**Exercise requirements:** Where does the word "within" occur in the entries below? Copy every line that has it.

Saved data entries
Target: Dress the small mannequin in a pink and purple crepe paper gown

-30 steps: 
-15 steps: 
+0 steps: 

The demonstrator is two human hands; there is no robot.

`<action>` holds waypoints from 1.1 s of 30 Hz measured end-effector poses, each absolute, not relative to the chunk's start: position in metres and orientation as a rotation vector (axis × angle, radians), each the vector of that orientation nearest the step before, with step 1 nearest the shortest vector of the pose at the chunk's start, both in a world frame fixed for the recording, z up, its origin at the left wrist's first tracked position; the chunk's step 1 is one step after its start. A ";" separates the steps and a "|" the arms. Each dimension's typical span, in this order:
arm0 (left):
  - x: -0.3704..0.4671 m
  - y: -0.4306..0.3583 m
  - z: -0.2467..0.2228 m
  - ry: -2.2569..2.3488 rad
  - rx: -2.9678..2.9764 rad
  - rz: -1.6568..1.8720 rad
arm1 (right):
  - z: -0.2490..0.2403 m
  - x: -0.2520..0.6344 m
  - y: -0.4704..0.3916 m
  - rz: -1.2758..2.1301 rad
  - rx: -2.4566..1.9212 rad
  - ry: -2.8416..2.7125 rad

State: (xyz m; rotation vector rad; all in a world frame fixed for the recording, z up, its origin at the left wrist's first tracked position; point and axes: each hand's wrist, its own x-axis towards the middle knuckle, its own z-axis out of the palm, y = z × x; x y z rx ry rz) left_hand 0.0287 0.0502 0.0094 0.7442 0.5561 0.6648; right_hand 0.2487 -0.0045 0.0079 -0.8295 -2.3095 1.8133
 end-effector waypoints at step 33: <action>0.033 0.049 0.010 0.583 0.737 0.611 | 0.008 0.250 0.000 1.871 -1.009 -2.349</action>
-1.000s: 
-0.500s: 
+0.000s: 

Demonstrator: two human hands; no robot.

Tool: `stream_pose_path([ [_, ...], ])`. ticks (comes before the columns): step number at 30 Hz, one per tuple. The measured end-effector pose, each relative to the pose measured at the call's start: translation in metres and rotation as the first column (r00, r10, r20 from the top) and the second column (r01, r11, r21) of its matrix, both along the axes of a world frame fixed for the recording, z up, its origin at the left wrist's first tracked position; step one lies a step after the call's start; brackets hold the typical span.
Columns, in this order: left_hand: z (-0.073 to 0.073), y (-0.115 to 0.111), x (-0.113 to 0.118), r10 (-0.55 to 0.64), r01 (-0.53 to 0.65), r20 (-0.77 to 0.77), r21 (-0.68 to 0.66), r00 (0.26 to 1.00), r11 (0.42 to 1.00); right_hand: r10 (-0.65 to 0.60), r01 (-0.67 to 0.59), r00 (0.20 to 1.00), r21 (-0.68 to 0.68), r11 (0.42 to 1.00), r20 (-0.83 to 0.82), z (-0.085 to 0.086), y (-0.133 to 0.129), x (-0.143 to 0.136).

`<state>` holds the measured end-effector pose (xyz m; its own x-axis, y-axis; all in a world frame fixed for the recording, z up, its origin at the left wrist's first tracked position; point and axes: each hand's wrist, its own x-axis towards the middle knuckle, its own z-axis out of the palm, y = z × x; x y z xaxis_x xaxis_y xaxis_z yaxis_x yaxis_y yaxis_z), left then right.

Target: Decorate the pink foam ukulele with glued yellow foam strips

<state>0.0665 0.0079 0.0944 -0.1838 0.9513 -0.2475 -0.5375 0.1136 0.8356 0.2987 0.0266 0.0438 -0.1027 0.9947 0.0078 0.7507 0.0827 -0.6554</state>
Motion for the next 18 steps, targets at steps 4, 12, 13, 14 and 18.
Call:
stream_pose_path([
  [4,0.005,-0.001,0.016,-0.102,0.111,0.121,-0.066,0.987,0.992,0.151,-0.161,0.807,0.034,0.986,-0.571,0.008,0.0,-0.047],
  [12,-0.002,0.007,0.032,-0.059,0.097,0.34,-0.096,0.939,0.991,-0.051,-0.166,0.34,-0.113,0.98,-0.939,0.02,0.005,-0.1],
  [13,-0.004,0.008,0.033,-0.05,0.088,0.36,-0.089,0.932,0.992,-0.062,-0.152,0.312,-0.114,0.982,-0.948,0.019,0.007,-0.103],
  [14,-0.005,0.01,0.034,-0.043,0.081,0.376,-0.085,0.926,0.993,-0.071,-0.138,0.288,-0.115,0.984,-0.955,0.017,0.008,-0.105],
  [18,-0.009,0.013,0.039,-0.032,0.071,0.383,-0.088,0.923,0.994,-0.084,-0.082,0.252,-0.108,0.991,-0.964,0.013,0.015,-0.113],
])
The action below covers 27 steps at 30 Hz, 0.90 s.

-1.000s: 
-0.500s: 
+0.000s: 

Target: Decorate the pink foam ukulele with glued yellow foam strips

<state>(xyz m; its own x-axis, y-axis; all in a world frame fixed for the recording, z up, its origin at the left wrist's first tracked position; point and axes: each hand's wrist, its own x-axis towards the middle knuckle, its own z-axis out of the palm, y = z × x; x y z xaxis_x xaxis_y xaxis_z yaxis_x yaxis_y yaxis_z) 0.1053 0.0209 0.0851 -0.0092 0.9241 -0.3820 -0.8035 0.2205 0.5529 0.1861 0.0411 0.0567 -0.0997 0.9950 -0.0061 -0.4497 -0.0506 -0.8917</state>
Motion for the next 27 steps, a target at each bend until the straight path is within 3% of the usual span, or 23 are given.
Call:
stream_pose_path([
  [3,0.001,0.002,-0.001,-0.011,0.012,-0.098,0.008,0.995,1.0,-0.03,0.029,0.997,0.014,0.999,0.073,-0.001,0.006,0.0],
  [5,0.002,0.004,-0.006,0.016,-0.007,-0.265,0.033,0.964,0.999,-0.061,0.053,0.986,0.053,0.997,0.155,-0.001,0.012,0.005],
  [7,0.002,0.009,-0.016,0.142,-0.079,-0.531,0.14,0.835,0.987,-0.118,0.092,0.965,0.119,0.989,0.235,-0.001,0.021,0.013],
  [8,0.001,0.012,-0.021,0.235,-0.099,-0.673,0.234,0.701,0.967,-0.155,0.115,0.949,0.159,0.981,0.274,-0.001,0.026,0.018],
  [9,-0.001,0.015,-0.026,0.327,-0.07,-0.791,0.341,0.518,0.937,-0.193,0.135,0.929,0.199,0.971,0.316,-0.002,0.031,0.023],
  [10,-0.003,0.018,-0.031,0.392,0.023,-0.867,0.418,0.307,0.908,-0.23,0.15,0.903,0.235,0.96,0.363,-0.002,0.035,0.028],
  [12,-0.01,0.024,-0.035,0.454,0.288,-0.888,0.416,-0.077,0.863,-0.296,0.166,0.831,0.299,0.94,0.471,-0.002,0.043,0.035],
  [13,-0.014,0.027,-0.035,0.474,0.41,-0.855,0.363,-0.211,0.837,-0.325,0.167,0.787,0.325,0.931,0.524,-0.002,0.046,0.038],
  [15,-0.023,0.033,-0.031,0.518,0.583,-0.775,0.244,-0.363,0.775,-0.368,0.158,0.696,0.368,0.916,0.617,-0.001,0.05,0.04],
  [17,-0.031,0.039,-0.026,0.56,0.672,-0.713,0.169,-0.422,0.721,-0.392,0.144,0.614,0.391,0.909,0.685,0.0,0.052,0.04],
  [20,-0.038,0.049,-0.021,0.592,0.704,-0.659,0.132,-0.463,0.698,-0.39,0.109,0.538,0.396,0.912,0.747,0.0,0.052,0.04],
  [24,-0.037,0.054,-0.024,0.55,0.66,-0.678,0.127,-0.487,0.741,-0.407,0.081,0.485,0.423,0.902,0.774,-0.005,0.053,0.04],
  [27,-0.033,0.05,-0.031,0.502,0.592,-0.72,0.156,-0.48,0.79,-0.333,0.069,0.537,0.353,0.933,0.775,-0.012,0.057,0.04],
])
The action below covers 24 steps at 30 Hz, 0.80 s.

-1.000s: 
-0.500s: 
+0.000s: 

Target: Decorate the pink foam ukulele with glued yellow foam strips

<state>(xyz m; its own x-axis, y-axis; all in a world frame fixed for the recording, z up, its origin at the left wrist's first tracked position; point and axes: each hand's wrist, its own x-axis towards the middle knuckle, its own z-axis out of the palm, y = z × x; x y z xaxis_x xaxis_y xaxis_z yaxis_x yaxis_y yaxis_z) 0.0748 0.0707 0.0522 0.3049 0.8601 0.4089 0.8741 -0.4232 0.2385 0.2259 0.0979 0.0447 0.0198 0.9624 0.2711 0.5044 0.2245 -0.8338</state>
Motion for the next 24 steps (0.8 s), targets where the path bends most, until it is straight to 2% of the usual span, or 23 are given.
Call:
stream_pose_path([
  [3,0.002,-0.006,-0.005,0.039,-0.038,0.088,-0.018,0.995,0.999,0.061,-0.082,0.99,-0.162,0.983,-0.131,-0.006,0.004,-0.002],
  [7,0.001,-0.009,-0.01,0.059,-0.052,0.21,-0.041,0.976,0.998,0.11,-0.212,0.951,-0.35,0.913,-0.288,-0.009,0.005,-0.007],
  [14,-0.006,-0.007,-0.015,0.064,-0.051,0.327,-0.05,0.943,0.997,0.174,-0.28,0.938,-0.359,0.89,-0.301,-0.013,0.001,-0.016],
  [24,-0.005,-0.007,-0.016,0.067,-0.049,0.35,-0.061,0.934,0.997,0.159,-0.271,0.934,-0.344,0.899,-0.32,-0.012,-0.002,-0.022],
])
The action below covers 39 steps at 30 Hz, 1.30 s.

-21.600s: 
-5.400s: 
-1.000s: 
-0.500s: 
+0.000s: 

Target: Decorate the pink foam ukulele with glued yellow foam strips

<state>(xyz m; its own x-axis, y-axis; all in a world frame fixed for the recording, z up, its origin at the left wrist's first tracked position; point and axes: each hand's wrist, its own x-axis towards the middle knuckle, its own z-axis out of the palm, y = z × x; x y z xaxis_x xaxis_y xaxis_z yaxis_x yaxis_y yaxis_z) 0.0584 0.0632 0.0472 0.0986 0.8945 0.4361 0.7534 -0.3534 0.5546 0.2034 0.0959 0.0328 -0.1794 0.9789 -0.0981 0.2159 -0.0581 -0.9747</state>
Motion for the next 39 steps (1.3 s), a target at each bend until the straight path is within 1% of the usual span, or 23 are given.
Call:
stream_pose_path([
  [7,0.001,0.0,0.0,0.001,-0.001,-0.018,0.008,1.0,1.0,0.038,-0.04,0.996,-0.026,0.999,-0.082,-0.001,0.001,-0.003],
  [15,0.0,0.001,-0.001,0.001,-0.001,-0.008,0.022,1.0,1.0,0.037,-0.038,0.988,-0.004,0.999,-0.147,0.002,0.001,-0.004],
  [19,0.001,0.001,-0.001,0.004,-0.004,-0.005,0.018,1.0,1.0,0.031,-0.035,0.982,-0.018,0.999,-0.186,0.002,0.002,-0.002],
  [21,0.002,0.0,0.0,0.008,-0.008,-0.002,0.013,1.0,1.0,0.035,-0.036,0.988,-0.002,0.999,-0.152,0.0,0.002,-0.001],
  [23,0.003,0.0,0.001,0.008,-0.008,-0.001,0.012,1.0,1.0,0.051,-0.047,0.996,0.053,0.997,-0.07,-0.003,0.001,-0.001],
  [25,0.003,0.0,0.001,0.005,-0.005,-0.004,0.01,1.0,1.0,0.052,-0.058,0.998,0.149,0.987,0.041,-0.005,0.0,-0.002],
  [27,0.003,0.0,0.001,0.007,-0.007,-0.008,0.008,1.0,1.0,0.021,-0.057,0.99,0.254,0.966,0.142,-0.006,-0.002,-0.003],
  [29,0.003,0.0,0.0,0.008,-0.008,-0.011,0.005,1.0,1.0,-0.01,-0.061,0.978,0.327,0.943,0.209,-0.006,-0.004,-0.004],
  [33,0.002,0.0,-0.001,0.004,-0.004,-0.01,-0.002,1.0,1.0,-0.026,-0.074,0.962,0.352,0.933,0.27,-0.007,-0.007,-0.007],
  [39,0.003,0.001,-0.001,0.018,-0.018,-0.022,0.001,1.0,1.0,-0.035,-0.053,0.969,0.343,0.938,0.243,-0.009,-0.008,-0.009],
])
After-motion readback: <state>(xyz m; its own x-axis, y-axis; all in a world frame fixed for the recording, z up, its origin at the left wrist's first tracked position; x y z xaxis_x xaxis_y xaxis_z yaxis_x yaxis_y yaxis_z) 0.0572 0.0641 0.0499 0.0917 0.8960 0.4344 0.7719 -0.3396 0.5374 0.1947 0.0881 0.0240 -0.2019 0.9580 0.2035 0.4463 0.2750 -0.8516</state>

**Solution to the problem:**
Motion for the next 27 steps, a target at each bend until the straight path is within 3% of the usual span, or 23 are given.
Motion for the next 39 steps (1.3 s), a target at each bend until the straight path is within 1% of the usual span, or 23 are given.

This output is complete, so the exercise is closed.